Desktop manufacturing pioneer and MakerBot principle, Bre Pettis

In the fourth section of Juggernaut, I proposed something called a ‘Materializer’ or what is called a ‘Replicator’ in science fiction as a tool that can provide independent individuals with resources and goods enough to make them self-sufficient. I used the science fiction term because to many this concept is exactly that–science fiction. But, as we have found in recent years, this revolutionary new technology is not as far off as it might seem.

Indeed, the future is nigh with what is called desktop manufacturing, desktop factories, or 3D printers. The idea is simple enough–take the technology of 3D modeling and combine it with precise manufacturing robots that can turn melted plastic into any shape you’d like–a miniature Empire State Building, Julius Caesar’s bust, a model of a 1965 Ford Mustang.

Currently, affordable technology is capable of producing any miniature plastic do-dad you can think of. But it doesn’t take too far a stretch of the imagination to envision the possibilities.

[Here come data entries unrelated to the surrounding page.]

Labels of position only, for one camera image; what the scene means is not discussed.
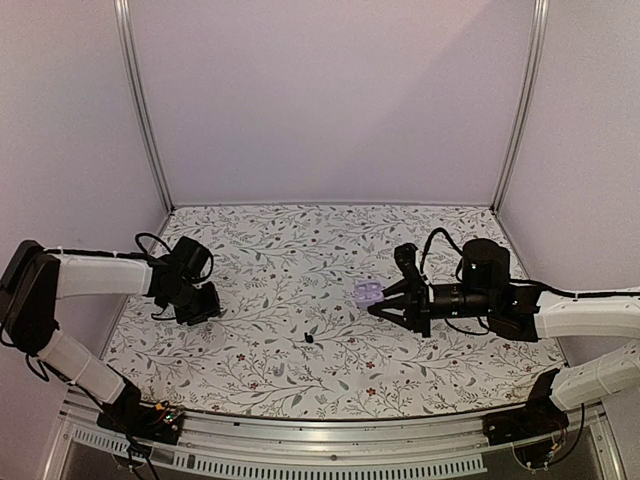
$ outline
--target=small purple block
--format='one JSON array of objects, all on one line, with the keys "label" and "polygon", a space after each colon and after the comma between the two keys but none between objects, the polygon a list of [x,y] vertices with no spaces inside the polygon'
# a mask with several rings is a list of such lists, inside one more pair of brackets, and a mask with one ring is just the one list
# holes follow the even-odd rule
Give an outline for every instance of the small purple block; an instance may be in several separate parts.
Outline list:
[{"label": "small purple block", "polygon": [[371,305],[384,300],[382,284],[377,280],[365,280],[356,283],[356,305],[361,310],[366,310]]}]

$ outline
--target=table surface
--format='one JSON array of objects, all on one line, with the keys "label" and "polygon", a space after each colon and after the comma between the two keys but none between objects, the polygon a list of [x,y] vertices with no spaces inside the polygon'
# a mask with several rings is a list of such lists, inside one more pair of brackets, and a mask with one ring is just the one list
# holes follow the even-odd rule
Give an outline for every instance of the table surface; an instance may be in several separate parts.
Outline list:
[{"label": "table surface", "polygon": [[[223,314],[179,326],[152,320],[158,308],[150,299],[131,297],[105,361],[147,400],[210,412],[370,419],[521,402],[541,372],[564,363],[554,341],[470,336],[440,320],[423,339],[355,306],[357,281],[400,279],[393,248],[422,245],[440,226],[459,245],[488,237],[510,248],[487,208],[180,208],[163,238],[174,245],[185,235],[211,249]],[[428,260],[435,282],[455,281],[458,260],[436,237]],[[512,274],[522,276],[513,254],[511,261]],[[452,322],[482,330],[475,320]]]}]

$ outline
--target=wire
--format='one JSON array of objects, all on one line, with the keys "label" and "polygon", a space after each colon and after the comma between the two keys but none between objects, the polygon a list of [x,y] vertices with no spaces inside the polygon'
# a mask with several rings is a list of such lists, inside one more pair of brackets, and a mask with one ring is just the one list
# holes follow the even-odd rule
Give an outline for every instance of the wire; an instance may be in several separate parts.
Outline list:
[{"label": "wire", "polygon": [[157,320],[159,322],[164,322],[164,321],[169,321],[169,320],[177,320],[178,317],[163,317],[162,315],[164,315],[164,312],[166,312],[167,309],[163,308],[162,311],[160,313],[152,313],[151,314],[151,318],[153,318],[154,320]]},{"label": "wire", "polygon": [[[554,455],[560,450],[560,448],[555,448],[546,454],[544,457],[541,457],[535,461],[531,461],[531,462],[527,462],[526,458],[518,458],[518,456],[516,455],[516,451],[515,451],[515,446],[513,446],[511,448],[511,451],[513,453],[514,458],[518,461],[518,463],[524,467],[526,470],[535,473],[537,471],[540,470],[546,470],[547,468],[553,466],[553,465],[557,465],[558,463],[564,461],[566,458],[569,457],[569,455],[571,455],[571,453],[576,449],[576,447],[578,446],[578,443],[580,442],[580,438],[582,437],[582,432],[584,431],[584,421],[585,421],[585,408],[584,408],[584,403],[580,404],[580,408],[581,408],[581,418],[580,418],[580,428],[578,429],[578,434],[576,435],[576,439],[574,440],[573,444],[571,445],[571,447],[569,448],[569,450],[567,450],[567,453],[565,453],[562,457],[558,458],[558,459],[553,459]],[[566,437],[566,430],[564,428],[561,429],[561,434],[560,434],[560,439],[555,442],[555,445],[559,445],[560,442],[562,440],[565,440]]]},{"label": "wire", "polygon": [[608,298],[608,297],[640,297],[640,292],[567,292],[560,290],[559,288],[552,287],[546,283],[539,282],[537,280],[520,280],[511,279],[511,283],[534,285],[540,287],[542,290],[558,295],[559,297],[567,297],[578,300],[579,298]]},{"label": "wire", "polygon": [[40,360],[36,360],[37,365],[40,367],[40,372],[38,372],[31,363],[31,357],[29,357],[28,353],[24,356],[24,359],[25,362],[27,362],[27,367],[29,367],[29,370],[31,370],[36,377],[38,377],[43,382],[49,381],[49,375],[47,374],[47,371],[44,369],[44,365]]},{"label": "wire", "polygon": [[480,317],[476,317],[476,318],[478,319],[478,323],[480,324],[480,326],[481,326],[482,328],[484,328],[485,330],[491,330],[491,329],[489,328],[489,325],[487,325],[486,323],[484,323]]},{"label": "wire", "polygon": [[427,260],[427,255],[429,254],[429,250],[431,249],[431,243],[433,242],[433,238],[439,233],[444,235],[444,237],[447,239],[447,242],[449,242],[449,245],[451,245],[451,248],[458,252],[458,255],[462,256],[462,250],[456,245],[456,242],[453,241],[453,238],[451,238],[449,232],[447,232],[442,227],[438,227],[435,230],[431,231],[429,237],[427,238],[427,241],[424,244],[424,249],[422,250],[422,258],[420,259],[420,274],[424,274],[424,263]]},{"label": "wire", "polygon": [[446,324],[447,324],[447,326],[448,326],[449,328],[451,328],[452,330],[455,330],[456,332],[464,333],[464,334],[466,334],[466,335],[475,335],[475,336],[477,336],[477,337],[482,337],[482,336],[484,336],[484,335],[489,335],[490,330],[489,330],[489,328],[488,328],[488,327],[486,327],[486,326],[484,325],[484,323],[482,322],[482,320],[480,320],[480,317],[478,317],[478,322],[480,323],[480,325],[481,325],[483,328],[485,328],[485,329],[486,329],[486,331],[484,331],[484,332],[472,332],[472,331],[469,331],[469,330],[462,330],[461,328],[458,328],[458,327],[453,326],[453,325],[451,324],[451,322],[449,322],[449,320],[448,320],[448,319],[446,319],[446,318],[444,319],[444,323],[446,323]]},{"label": "wire", "polygon": [[558,458],[557,460],[551,461],[549,463],[549,466],[557,465],[558,463],[564,461],[569,455],[571,455],[571,453],[578,446],[578,443],[580,442],[580,437],[582,437],[582,431],[584,430],[584,417],[585,417],[584,403],[580,404],[580,409],[582,411],[581,418],[580,418],[580,428],[578,429],[578,435],[576,435],[575,441],[573,442],[569,450],[567,450],[567,453],[565,453],[562,457]]},{"label": "wire", "polygon": [[145,255],[147,255],[148,257],[151,256],[151,254],[149,253],[149,251],[146,249],[146,247],[142,244],[142,242],[140,241],[142,238],[150,238],[151,240],[154,240],[156,242],[158,242],[160,245],[162,245],[164,247],[164,249],[171,253],[173,250],[171,249],[171,247],[167,244],[167,242],[165,242],[164,240],[162,240],[160,237],[158,237],[157,235],[154,235],[153,233],[149,233],[149,232],[142,232],[142,233],[138,233],[135,237],[134,240],[136,242],[136,245],[138,246],[138,248],[140,249],[140,251],[142,253],[144,253]]},{"label": "wire", "polygon": [[144,253],[131,252],[107,252],[104,250],[78,250],[66,248],[47,248],[41,253],[52,255],[80,255],[83,257],[102,257],[102,258],[127,258],[130,260],[147,260],[149,257]]}]

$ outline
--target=aluminum frame
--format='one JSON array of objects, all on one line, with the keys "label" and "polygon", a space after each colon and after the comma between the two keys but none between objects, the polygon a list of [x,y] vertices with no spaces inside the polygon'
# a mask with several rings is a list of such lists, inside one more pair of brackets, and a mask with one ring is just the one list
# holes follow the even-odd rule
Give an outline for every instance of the aluminum frame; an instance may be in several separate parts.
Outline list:
[{"label": "aluminum frame", "polygon": [[[60,429],[46,480],[60,478],[70,443],[78,432],[101,437],[79,443],[119,454],[126,439],[96,427],[97,415],[97,408],[82,392],[69,391],[60,412]],[[282,478],[287,476],[286,471],[296,470],[339,479],[341,472],[399,471],[405,467],[415,471],[421,465],[426,468],[459,464],[483,453],[511,448],[510,444],[489,446],[482,434],[481,417],[482,412],[472,412],[412,419],[314,422],[187,412],[177,446],[142,443],[154,447],[152,459],[158,459],[158,465],[185,472],[213,475],[215,472],[208,473],[205,467],[217,463],[228,465],[230,470],[235,468],[236,472],[253,467],[267,469],[271,474],[282,472]],[[569,418],[571,429],[576,429],[580,410],[570,412]],[[597,446],[603,478],[623,480],[624,471],[601,404],[587,407],[585,428],[591,430]],[[476,467],[484,468],[481,462]],[[216,478],[235,478],[219,473]]]},{"label": "aluminum frame", "polygon": [[140,126],[140,133],[144,142],[144,148],[147,153],[147,159],[151,167],[151,174],[158,190],[158,195],[164,210],[169,213],[174,209],[169,182],[165,174],[158,145],[156,143],[153,127],[151,125],[151,117],[147,106],[147,100],[142,87],[142,79],[140,75],[140,66],[138,64],[138,56],[136,54],[135,42],[133,40],[133,27],[131,25],[131,14],[129,11],[129,0],[114,0],[116,10],[116,20],[118,23],[118,32],[120,34],[120,44],[122,46],[122,55],[124,56],[124,65],[131,87],[131,97],[133,99],[136,110],[136,117]]},{"label": "aluminum frame", "polygon": [[518,110],[513,123],[513,128],[511,129],[507,153],[502,165],[498,185],[496,186],[496,190],[493,194],[493,201],[491,202],[491,209],[498,214],[504,205],[511,177],[513,175],[513,169],[518,157],[518,152],[520,151],[520,145],[522,144],[527,117],[529,116],[531,101],[533,99],[536,79],[538,77],[540,59],[542,58],[542,47],[547,28],[548,14],[549,0],[536,0],[533,24],[531,26],[529,55],[524,75],[524,82],[522,84],[522,91],[520,93],[520,101],[518,102]]}]

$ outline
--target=black cable
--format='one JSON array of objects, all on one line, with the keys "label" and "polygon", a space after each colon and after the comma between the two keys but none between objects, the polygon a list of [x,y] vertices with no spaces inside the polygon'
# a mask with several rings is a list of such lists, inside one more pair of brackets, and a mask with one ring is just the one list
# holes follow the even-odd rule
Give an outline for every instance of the black cable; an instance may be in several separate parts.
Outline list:
[{"label": "black cable", "polygon": [[481,326],[482,328],[484,328],[485,330],[491,330],[491,329],[489,328],[489,325],[487,325],[486,323],[484,323],[480,317],[476,317],[476,318],[478,319],[478,323],[480,324],[480,326]]},{"label": "black cable", "polygon": [[151,314],[151,318],[154,319],[154,320],[157,320],[159,322],[164,322],[164,321],[167,321],[167,320],[177,320],[178,319],[177,317],[163,317],[162,315],[164,315],[164,312],[166,312],[166,311],[167,311],[167,309],[164,308],[164,309],[162,309],[162,311],[160,313],[152,313]]},{"label": "black cable", "polygon": [[138,233],[135,237],[134,240],[136,242],[136,245],[138,246],[138,248],[140,249],[140,251],[142,253],[144,253],[145,255],[147,255],[148,257],[151,256],[151,254],[149,253],[149,251],[145,248],[145,246],[142,244],[142,242],[140,241],[140,239],[142,238],[150,238],[151,240],[154,240],[156,242],[158,242],[160,245],[162,245],[164,247],[164,249],[171,253],[173,250],[171,249],[171,247],[167,244],[167,242],[165,242],[164,240],[162,240],[160,237],[158,237],[157,235],[154,235],[153,233],[148,233],[148,232],[142,232],[142,233]]},{"label": "black cable", "polygon": [[451,322],[449,322],[448,319],[446,319],[446,318],[444,319],[444,323],[446,323],[449,326],[449,328],[451,328],[452,330],[455,330],[456,332],[465,333],[467,335],[475,335],[477,337],[482,337],[484,335],[489,335],[490,330],[489,330],[488,327],[486,327],[484,325],[484,323],[482,323],[482,320],[480,320],[480,317],[478,317],[478,322],[480,322],[480,325],[482,325],[483,328],[486,328],[486,331],[484,331],[484,332],[471,332],[469,330],[462,330],[461,328],[453,326],[451,324]]},{"label": "black cable", "polygon": [[429,237],[427,238],[427,241],[424,244],[424,249],[422,250],[422,258],[420,259],[420,274],[424,274],[424,262],[426,261],[429,250],[431,249],[433,238],[439,233],[444,235],[444,237],[447,239],[447,242],[449,242],[449,245],[451,245],[451,248],[458,252],[458,255],[462,256],[462,250],[456,245],[456,242],[453,241],[453,238],[451,238],[449,232],[447,232],[442,227],[438,227],[435,230],[431,231]]},{"label": "black cable", "polygon": [[29,367],[29,370],[31,370],[36,377],[38,377],[43,382],[49,381],[49,375],[47,374],[47,371],[44,369],[44,366],[40,360],[36,360],[36,363],[40,367],[40,372],[38,372],[31,363],[31,357],[29,357],[28,353],[24,356],[24,360],[27,363],[27,367]]},{"label": "black cable", "polygon": [[144,253],[131,252],[107,252],[104,250],[78,250],[73,248],[47,248],[42,253],[48,253],[53,255],[80,255],[83,257],[101,257],[101,258],[126,258],[130,260],[147,260],[148,255]]},{"label": "black cable", "polygon": [[130,473],[132,473],[133,475],[135,475],[135,477],[136,477],[138,480],[144,480],[144,478],[142,477],[142,475],[140,475],[140,474],[138,473],[138,471],[136,470],[136,468],[138,468],[138,467],[134,466],[134,463],[133,463],[133,454],[131,453],[131,448],[128,448],[128,449],[127,449],[127,454],[128,454],[128,456],[129,456],[129,472],[130,472]]},{"label": "black cable", "polygon": [[534,285],[559,297],[574,298],[576,300],[580,298],[640,297],[640,292],[567,292],[537,280],[519,280],[512,278],[511,283]]},{"label": "black cable", "polygon": [[562,457],[558,458],[557,460],[552,460],[551,462],[549,462],[548,466],[551,465],[557,465],[558,463],[562,462],[563,460],[565,460],[569,455],[571,455],[571,453],[576,449],[576,447],[578,446],[578,443],[580,442],[580,437],[582,437],[582,431],[584,430],[584,417],[585,417],[585,411],[584,411],[584,403],[582,403],[580,405],[580,408],[582,409],[582,417],[580,419],[580,429],[578,430],[578,435],[576,436],[575,441],[573,442],[573,445],[571,445],[571,448],[569,448],[569,450],[567,450],[567,453],[564,454]]}]

As John Rennie of The Gleaming Retort has recently written:

(The Gleaming Retort) With glorified inkjet printers that spray living cells, researchers can create replicas of body tissues or even whole organs, either by seeding the cells into a 3D matrix or by building up the living structures from scratch. Someday, such made-to-order grafts grown from a patient’s own cells could offer important relief from the perennial deficiency of transplantable organs. Last March at the TED conference, Anthony Atala of Wake Forest University wowed his audience by creating a model for a kidney on stage.

One wonders what could be the limit to this technology? Coupled with nanotechnology, fuel and molecular makeup of the output can all but be taken care of. Such machines as these Materializers could be capable of making anything. Only cynics could shrug off the prospects.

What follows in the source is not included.